00:44:39.000 He's against everything.
00:44:41.000 No, I mean, it's the weirdest campaign I've ever been engaged in.
00:44:44.000 It's even worse in terms of his behavior than the last time in 2020.
00:44:51.000 Um, so, um, this is this is the weirdest race he's ever been in.
00:44:54.000 I mean, I'll give him that.
00:44:56.000 This is a super weird race.
00:44:57.000 But Donald Trump is, by the way, up right now.
00:44:59.000 I mean, the polls are what the polls are.
00:45:02.000 And again, Donald Trump's sort of like weird, distractible nature is one of the reasons that I think people at this point are like, OK, I like the distracted guy rather than the guy who's laser focused on doing dumb crap.
00:45:12.000 I mean, Donald Trump spent the weekend Actively telling people that he looks like Elvis Presley.
00:45:19.000 I'm not kidding.
00:45:20.000 He actively did that.
00:45:21.000 He went on his Truth Social page and he put out an actual image of himself in which he is mashed up with Elvis.
00:45:32.000 And he says, some people have been telling me I look like Elvis.
00:45:36.000 And most Americans are like, okay fine, I'd still rather have that than what we have currently.
00:45:40.000 MSNBC did a very uncomfortable interview with a black voter, where the black voter was like, uh, the economy is good under Trump, and I don't like the economy right now, so, uh, no.
00:45:48.000 You're hearing that, too, that there are some people in your orbit who are either voting for Donald Trump or considering it?
00:45:53.000 For sure.
00:45:54.000 A lot of my friends are, obviously, my age, so we're a little younger.
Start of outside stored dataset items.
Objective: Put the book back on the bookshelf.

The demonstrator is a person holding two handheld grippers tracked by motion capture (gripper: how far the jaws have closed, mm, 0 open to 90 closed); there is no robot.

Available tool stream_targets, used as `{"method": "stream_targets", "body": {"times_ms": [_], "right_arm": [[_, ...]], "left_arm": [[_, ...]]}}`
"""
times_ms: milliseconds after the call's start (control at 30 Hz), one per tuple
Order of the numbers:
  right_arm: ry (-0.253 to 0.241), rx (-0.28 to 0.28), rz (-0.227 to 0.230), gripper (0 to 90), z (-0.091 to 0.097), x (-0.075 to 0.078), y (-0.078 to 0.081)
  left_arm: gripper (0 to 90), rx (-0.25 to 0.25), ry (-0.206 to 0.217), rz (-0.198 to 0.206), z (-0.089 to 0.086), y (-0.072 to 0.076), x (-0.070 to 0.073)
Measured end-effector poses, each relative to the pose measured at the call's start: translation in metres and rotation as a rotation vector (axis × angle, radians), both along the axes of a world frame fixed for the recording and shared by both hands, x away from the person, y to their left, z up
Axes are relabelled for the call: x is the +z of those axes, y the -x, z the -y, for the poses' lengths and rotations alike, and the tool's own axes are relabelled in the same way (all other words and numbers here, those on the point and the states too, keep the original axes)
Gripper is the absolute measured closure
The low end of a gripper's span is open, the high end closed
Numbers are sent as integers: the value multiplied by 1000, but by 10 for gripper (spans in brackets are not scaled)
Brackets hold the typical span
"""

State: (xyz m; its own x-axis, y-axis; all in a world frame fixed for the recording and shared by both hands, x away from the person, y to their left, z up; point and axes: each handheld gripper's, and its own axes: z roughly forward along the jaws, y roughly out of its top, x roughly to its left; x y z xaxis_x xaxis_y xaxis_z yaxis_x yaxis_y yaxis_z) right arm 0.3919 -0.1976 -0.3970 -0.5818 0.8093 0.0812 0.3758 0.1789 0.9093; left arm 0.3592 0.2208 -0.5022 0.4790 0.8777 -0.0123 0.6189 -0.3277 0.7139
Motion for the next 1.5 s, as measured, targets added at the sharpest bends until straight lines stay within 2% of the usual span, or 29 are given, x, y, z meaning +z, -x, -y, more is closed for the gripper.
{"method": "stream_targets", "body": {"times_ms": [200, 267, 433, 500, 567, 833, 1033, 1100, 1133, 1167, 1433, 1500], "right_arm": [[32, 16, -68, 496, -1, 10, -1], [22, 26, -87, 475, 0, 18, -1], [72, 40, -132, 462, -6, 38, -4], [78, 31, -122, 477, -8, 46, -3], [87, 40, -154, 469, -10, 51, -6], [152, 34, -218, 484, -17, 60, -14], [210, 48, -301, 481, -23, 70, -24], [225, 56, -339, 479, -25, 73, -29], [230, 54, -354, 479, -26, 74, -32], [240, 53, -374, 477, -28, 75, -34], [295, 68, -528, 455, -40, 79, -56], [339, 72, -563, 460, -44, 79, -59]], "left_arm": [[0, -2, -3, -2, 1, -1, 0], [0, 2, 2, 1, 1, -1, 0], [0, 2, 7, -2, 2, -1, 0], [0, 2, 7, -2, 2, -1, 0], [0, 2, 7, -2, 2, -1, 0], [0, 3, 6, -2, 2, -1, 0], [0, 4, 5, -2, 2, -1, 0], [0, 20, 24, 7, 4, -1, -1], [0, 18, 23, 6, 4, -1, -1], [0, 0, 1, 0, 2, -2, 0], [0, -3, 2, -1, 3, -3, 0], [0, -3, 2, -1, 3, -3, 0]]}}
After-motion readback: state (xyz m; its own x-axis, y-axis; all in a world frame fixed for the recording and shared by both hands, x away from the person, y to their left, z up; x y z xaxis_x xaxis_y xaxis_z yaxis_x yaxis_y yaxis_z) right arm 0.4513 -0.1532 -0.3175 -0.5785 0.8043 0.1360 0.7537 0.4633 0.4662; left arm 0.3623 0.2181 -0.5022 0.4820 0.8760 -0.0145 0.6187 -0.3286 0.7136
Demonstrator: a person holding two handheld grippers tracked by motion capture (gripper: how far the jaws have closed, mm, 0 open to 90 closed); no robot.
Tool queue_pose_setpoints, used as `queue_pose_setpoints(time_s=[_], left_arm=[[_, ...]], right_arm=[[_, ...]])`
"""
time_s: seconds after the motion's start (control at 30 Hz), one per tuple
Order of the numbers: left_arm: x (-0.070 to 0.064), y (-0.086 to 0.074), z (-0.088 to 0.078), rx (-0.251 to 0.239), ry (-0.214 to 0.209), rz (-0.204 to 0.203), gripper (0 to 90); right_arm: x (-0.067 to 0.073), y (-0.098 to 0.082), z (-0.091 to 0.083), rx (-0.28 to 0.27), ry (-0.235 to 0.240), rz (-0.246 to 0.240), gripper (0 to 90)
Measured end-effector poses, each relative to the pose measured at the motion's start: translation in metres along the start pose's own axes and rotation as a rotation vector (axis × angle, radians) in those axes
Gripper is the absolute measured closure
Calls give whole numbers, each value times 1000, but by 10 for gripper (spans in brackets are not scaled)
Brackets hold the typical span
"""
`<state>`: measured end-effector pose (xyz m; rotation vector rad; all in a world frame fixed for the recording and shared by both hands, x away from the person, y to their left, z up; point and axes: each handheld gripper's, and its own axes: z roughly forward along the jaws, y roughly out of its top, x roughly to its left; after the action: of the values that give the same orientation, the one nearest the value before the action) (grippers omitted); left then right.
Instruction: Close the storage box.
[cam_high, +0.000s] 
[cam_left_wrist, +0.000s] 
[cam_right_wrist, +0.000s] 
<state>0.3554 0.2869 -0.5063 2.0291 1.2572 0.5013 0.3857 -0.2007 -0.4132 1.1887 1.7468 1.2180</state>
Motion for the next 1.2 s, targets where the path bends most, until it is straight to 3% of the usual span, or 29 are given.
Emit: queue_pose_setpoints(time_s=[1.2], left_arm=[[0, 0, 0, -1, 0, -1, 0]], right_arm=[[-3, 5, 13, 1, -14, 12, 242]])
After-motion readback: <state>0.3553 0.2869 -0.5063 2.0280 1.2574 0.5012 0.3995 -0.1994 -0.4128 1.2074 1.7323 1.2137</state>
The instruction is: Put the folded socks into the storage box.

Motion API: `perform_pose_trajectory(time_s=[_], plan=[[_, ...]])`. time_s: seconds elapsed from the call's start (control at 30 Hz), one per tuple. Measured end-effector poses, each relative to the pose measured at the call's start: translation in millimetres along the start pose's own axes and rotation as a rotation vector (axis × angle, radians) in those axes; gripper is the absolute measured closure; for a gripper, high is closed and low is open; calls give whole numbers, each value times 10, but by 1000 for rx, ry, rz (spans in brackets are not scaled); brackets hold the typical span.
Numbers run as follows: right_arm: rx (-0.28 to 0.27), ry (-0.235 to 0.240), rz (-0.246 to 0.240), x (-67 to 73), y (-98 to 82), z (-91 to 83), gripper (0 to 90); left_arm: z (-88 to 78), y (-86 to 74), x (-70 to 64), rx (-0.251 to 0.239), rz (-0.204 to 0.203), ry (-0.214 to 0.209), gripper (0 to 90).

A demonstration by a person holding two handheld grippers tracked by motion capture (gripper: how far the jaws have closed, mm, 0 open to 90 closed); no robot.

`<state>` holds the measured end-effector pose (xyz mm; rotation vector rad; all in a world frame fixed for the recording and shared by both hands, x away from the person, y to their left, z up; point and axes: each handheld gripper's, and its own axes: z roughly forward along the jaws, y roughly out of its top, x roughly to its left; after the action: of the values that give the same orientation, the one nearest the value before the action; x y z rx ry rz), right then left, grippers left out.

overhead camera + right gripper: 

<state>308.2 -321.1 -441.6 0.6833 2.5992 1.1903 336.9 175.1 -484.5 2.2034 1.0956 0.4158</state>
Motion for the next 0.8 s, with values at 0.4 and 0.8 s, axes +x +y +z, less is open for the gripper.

00:45:57.000 We've only voted once, you know, for a president, and Trump is kinda all we know, and they're kinda, Trump and Biden, they're like, well, We were broke with Biden.
00:46:11.000 We weren't with Trump.
00:46:12.000 And that's kind of the only thing that I'm hearing over and over again, over and over again, is that with Trump, we had money.
00:46:20.000 By the way, many of the issues that have been raised against Donald Trump, including the classified documents stuff, the problem is that Joe Biden has done the same sort of stuff.
00:46:28.000 According to Axios, President Biden's team is now concerned that special counsel Robert Herr's investigation into Biden's handling of classified documents will hurt his re-elect campaign.
00:46:36.000 Biden aides don't expect criminal charges, but they believe that Herr's report will include embarrassing details, possibly with photos, on how Biden stored documents.
00:46:43.000 Because, again, classified documents were in his garage and also in a private office that he used.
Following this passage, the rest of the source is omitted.